Everybody’s an Engineer Now – O’Reilly

May 4, 2026

1

Cat Wu leads product for Claude Code and Cowork at Anthropic, so she’s well-versed in constructing dependable, interpretable, and steerable AI techniques. And since 90% of Anthropic’s code is now written by Claude Code, she’s additionally deeply acquainted with becoming them into routine day-to-day work. Final month, Cat joined Addy Osmani at AI Codecon for a hearth chat on the way forward for agentic coding and, equally necessary, agentic code evaluate, how Anthropic truly makes use of the instruments they’re constructing, and what abilities matter now for builders.
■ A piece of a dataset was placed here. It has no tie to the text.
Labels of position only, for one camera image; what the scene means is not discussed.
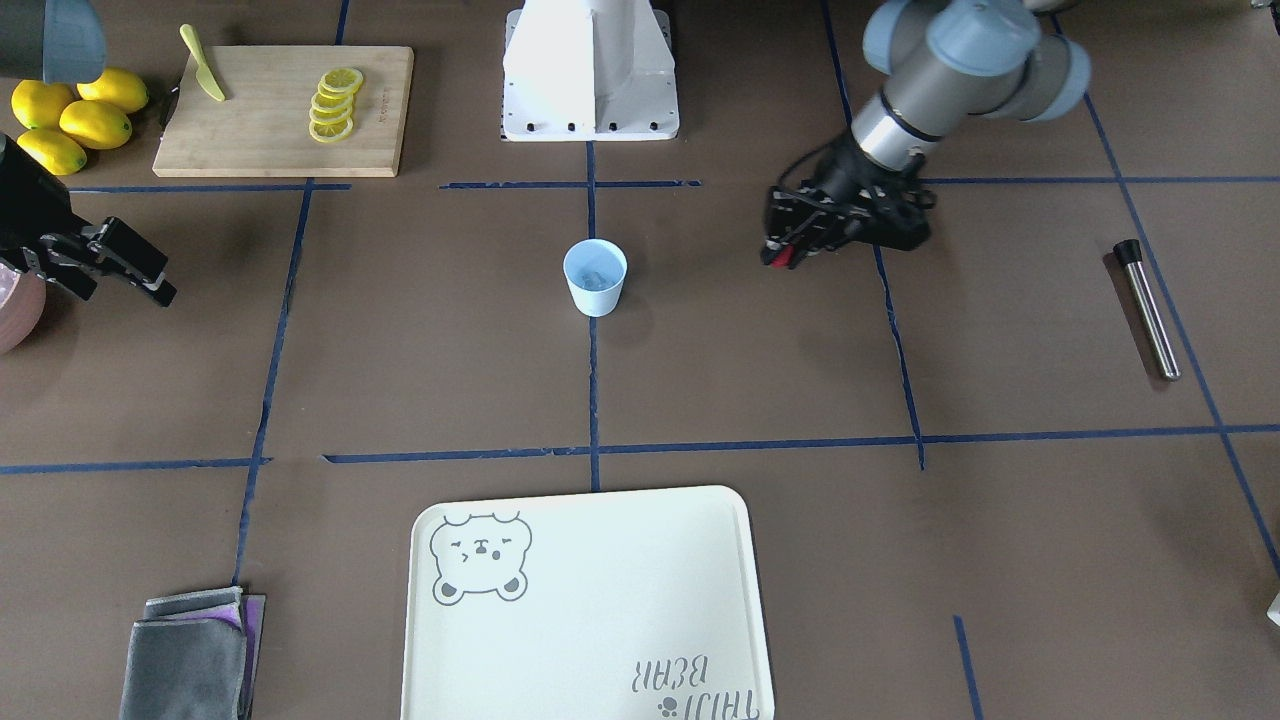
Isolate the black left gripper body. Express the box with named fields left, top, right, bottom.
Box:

The suggestions loop is itself a product

Boris Cherny initially constructed Claude Code as a facet venture to check Anthropic’s APIs. Then he shared the software in a pocket book, and inside two months your entire firm was utilizing it. That natural development, Cat mentioned, was a part of what satisfied the crew it was price releasing externally.

However what actually made that inside adoption seen was the response on Anthropic’s inside “dog-fooding” Slack channel. The Claude Code channel will get a brand new message each 5 to 10 minutes across the clock, and this suggestions immediately and instantly informs the product expertise. Cat described it this manner:

We rent for individuals who love sharpening the consumer expertise. And so a whole lot of our engineers truly dwell on this channel and discover when there’s points with new options that they’ve labored on they usually proactively lay out the fixes.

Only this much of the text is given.